At that, Crazy Joe nodded and made an affirmative-sounding grunt. Gyre and Sloop helped the really big warrior up, then Gyre stepped back and took a look upward holding her palm to the sun, giving it careful looks with squinting eyes as she extended and closed her fingers. Even Crazy Joe seemed weirded out by this display, but Sloop patted him on the arm, giving him an assured expression and holding a thumbs up. They both took off as Gyre suddenly dashed away, climbing up the slope to her hut.
***
“...and then Gyre let us take a generous share of supplies from her stores like food and containers for water we filled up at that crazy hilly zone, which is really fresh, surprisingly. Afterward, with Crazy Joe here doing most of the heavy lifting, we rigged up a complex structure combining all of our magics and rocketed everything through the entry point back where we left all of you!”
The story left all the listeners utterly aghast. Even Rarity couldn’t tell how inelegantly wide her mouth was with a fire-crisped root on a stick floating halfway to it, her focus trying to digest and unravel everything she’d just heard. After a brief silence, Applejack looked into the even darker shade of the foliage growing away from the beach, then forlornly gazed up at the starry night sky. “At least we have reason t’ believe Apple Bloom and the other young-uns are alright where they are. They should have enough water and victuals to last ‘em a month since we’re not there to have any.”
Percival nodded, pressing another berry to his mask-like face to have it bewilderingly absorbed into the mask-like shell. “Glad to hear some optimism based on fact. Even I can’t let myself be carried by a blind faith that all will be well.”
Finally regaining her senses, Rarity took a small bite from her toasted root and dabbed at her mouth with a clean palm leaf. “Hopefully, we won’t have to stay on this island for that long, dear. I’m thankful Naster Sloop here had such a fine boat built that could remain in-tact after so much punishment! If we can find it, we should be able to sail back home!”
Gesturing with a pointed finger from a half-eaten bun she made from crushed up acorns she took from the arboreal trees, Gyre gulped down her last bite from it. “Still, the real trouble would be finding them! At the speed the boat was flying, they could have popped into any random zone on this island!
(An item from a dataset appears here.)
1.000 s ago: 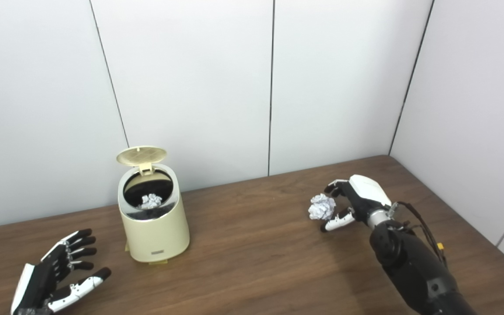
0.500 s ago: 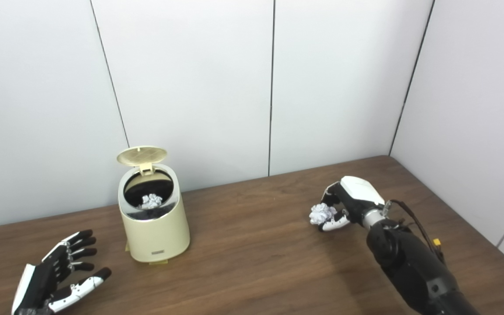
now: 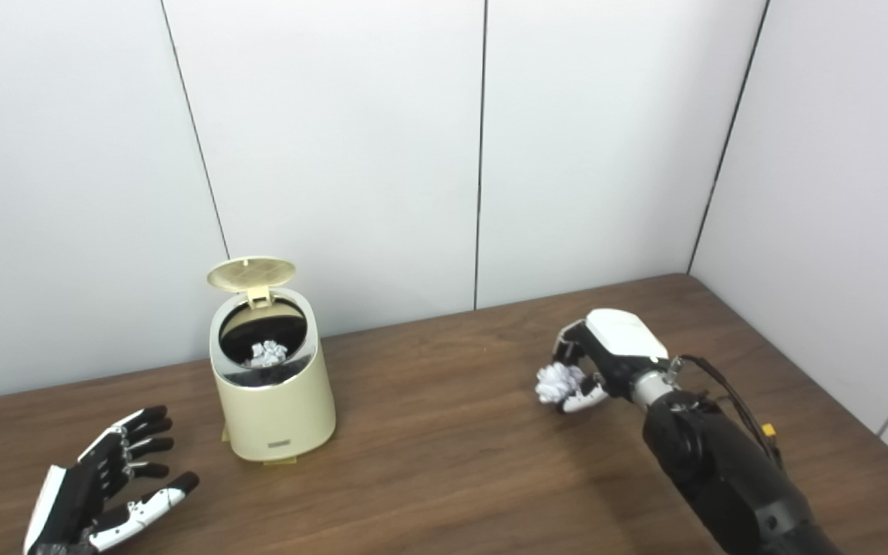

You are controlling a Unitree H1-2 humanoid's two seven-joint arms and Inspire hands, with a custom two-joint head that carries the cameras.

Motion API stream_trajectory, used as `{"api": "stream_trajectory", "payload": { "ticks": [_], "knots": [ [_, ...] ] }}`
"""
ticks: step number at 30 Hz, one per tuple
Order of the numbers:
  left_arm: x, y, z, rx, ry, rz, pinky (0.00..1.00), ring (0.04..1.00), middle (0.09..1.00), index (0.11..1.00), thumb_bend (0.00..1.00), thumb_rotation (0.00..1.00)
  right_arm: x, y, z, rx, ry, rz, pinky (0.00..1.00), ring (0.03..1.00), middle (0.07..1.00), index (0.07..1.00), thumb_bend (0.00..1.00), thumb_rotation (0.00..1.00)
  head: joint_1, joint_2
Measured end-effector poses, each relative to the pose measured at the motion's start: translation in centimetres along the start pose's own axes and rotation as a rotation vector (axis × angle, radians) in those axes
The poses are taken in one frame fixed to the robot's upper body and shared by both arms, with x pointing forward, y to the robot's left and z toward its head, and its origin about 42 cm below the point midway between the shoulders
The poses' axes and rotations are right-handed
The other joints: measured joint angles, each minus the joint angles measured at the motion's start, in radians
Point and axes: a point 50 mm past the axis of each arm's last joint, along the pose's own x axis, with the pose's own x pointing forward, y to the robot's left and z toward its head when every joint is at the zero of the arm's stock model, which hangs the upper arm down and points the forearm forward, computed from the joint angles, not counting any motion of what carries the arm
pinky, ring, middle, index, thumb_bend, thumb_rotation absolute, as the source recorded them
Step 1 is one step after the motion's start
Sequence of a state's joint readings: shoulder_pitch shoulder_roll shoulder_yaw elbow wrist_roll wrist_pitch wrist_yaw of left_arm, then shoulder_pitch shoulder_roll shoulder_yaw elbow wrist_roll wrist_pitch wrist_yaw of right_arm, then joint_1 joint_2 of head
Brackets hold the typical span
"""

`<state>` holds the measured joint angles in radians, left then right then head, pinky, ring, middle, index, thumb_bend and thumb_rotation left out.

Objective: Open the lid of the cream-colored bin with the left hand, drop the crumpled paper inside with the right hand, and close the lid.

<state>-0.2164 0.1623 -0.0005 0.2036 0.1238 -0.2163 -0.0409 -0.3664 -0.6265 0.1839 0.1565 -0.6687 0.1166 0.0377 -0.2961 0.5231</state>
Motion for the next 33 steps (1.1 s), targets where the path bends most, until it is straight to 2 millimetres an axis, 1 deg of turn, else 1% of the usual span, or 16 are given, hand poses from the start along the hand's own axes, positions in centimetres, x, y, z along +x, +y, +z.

I can’t quite say with confidence that I’ve even begun to unravel the great mystery of this place!”
Sloop finished off a banana and added it to the pile of scraps they made to the side of their fire pit. “And it definitely doesn’t help that all the spatial anomalies creating the zones are messing with the abilities from my compass element! Wish I’d spent more time trying to learn more elaborate navigation and locating spells! The thing about the more primal and intuitive kind of elemental magic is that it’s hard to work with things that already have integral magic properties of their own, especially if it doesn’t fall into the exact domain of the element you have! It's why Kris doesn't like to use the Omega Weapon, his fighting style is all about primal and intuitive magic!”
Sloop fell quiet for a moment, holding his normally high head quite low. Crazy Joe, after slipping another strip of cooked seaweed into the air holes of his mask, laid a hand on his compatriat’s back. After mumbling a sincere sounding string of his usual nonsense, the group turned back to Gyre. “He said not to worry about that kind of thing! The life you chose to live means that billion to one flukes like this are going to happen nine times out of ten! But all they are is just an opportunity to overcome and get harder, faster, better, and stronger the only way facing confrontation can do!”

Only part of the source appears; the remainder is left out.